My statement was not well worded. I was trying to be concise, but ended up being too concise. In this case, I am measuring the amount of energy loss due to friction starting from the time the brakes are pressed until the car has stopped. I am not considering the additional energy required to maintain speed longer while waiting to begin the stop. So a fast stop might require 20 seconds to come to a complete stop and slow stop might take 60 seconds. At all times, after pressing the brake, you will be going slower for the fast stop than the slow stop. Hence, there will be less energy lost due to friction for the fast stop, which is then available for regen. After 20 seconds, you will have come to a complete stop with the fast stop and will no longer be losing energy due to friction. After 20 seconds for the slow stop, you will have only slowed down slightly and will still be losing a significant amount of energy due to friction. The longer it takes to stop, the more energy loss due to friction during the stop, which is not available for regen. For the fast stop, you might recover up to 80% of the kinetic energy during regen. For the stop stop, you might only recover 45%. The difference is due to the greater energy loss from friction during the slow stop.

For some reason, regen going downhill seems to be significantly less efficient than regen on level surfaces. I have no idea why. I have repeated the measurements many times on different hills and always come up with the same results. Going uphill, energy losses are in line with what I expect--the same as driving on a level road. But going downhill, I observe more than double the expected losses. The hill I am considering in this post has an elevation change of 264 feet and an average grade of 8-9%. I am using 1 meter resolution LiDAR Data to determine the elevation of the road with an elevation accuracy of better than 0.1 meters. The Potential Energy errors in my measurements should be very small. I use cruise control to go up the hill and grade assist to go downhill, both at 30 mph. The motor mechanical power loss when going uphill is 3.07 kW (about 13%), which is what I would expect for 30 mph on a level road at 45 F due to friction. The power loss when going down hill is 6.79 kW (about 32%), more than twice as much. Considering the middle portion of the hill where speed was constant for both the down and up hill trips, the change in Potential Energy was 0.28 kWh. During the uphill, the motor output 0.31 kWh of energy. Thus there was a loss of 0.03 kWh. During the downhill, the motor was supplied with 0.19 kWh of energy. Thus there was a loss of 0.09 kWh of energy. The large loss of regen during downhills is going to make driving on a hilly road significantly less efficient than a level road if you maintain constant speed. In this instance, it requires 35% more energy to go up and down the hill vs. driving on a level road.

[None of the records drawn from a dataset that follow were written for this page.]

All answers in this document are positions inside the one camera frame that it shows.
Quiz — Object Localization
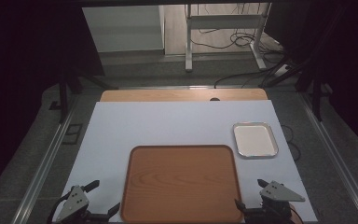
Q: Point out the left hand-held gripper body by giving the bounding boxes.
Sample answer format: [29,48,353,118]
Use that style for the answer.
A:
[55,185,110,224]

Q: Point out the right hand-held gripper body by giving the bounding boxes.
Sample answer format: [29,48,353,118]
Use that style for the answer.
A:
[244,180,306,224]

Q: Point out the person's right hand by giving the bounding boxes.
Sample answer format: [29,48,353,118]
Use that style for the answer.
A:
[288,203,304,224]

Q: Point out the small metal tray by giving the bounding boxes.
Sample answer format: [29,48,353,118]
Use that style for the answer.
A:
[232,121,280,160]

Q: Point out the black floor socket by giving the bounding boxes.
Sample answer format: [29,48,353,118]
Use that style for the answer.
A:
[62,123,84,146]

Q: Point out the brown wooden tray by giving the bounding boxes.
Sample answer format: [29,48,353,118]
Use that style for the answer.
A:
[120,144,244,224]

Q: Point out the black stand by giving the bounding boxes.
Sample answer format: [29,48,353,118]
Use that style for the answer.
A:
[265,52,335,122]
[48,66,119,124]

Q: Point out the white board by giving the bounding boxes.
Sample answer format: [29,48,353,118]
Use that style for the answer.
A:
[51,100,319,223]

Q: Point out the white power strip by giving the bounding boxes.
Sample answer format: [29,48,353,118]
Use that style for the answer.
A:
[273,63,294,77]

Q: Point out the wooden table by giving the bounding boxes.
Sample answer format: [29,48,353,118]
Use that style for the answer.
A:
[99,88,269,103]

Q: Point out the white cabinet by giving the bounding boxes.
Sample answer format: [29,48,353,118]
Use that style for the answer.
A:
[81,5,166,53]

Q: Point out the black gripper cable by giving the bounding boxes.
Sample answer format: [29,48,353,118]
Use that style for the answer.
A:
[46,190,73,224]

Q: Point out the aluminium rail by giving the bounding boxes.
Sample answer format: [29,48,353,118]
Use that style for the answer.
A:
[10,105,78,224]
[298,92,358,224]

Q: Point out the thin black cable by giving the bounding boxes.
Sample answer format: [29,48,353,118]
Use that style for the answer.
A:
[281,124,302,162]

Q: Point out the black floor cables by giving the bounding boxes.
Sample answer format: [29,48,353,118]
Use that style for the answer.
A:
[189,27,290,90]

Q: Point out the white desk frame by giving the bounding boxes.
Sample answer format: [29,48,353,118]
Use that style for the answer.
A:
[184,3,273,73]

At 60 mph, it takes about 0.3 - 0.4 kW more power from the HVB to propel the car with the windows open. The AC takes a minimum of about 0.6 kW of power. So at 60 mph, you are better off opening the windows. You would probably have to exceed 70 mph before operating the AC would be more efficient. But if you are going that fast, you are not driving efficiently to begin with. Initially, the AC requires much more than 0.6 kW of power--up to 5 kW of power (that's more power than the central A/C for a large home consumes). It will take quite some time for the power required by A/C to reduce to 0.6 kW. For my normal 8 mile city commute, using the AC uses far more energy than opening the windows--there is no contest.